People have developed different techniques for the different models of feeders on the market.  Here are some of the ideas that might work for your feeder:

1.  Try using a feeder model that suction cups to the window. This will buy you a few degrees and works well until the temperature dips really low.

2.  Maintain several feeders and rotate them. As they freeze, move them indoors, then back outside when the nectar has thawed.

3.  Avoid bringing in feeders at night as some hummingbirds will come out of torpor to feed several hours before dawn or during dark hours of the night.  It costs a bird a lot of energy to come out of torpor only to discover the feeder is gone and no food is available.  By leaving the feeder out, there’s a chance the nectar will not be frozen solid, which allows the birds to still feed.  Either way, do plan to change the nectar out early the next morning. Most hummingbirds begin moving before sunrise and are looking for food immediately.

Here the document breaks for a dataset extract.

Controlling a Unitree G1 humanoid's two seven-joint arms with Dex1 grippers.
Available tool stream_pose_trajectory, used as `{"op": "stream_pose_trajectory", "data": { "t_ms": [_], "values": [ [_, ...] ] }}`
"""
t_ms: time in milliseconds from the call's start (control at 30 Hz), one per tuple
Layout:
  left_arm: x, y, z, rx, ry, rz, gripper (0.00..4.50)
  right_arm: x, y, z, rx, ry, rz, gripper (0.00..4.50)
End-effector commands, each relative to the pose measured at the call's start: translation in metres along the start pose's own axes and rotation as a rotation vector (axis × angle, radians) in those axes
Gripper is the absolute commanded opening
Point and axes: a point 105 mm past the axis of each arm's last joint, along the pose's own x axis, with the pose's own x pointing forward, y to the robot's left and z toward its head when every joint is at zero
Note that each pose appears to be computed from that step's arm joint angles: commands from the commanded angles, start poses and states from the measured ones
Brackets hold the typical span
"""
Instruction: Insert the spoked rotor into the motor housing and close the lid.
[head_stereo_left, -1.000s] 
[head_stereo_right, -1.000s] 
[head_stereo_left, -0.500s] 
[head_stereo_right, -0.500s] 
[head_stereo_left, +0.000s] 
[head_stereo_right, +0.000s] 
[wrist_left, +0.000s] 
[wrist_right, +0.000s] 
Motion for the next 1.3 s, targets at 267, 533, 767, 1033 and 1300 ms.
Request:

4.  Bottle type feeders– Try wrapping the bottle with holiday lights or bubble wrap for insulation.

5.  Saucer type feeders– There are a number of ways to use “Trouble Lights” or even Christmas lights to generate enough warmth to keep the nectar from freezing.  Here are a few:

a)  Erect a heat lamp under an eave or porch and direct it on the feeder. Place the feeder in a dish with holiday lights below it.  As always, use caution when you’re dealing with electricity!

b)  Here are a few sketches to help:



Don’t forget to keep the hummingbird nectar fresh. It’s easy to make your own nectar. Bring 2 cups of water to a boil, add ½ cup sugar to dissolve. Cool. You can store the nectar in the fridge for 2 weeks. Clean and refresh the nectar in the feeder every 4-5 days.

The extra maintenance may be daunting, but these feathered jewels are worth it!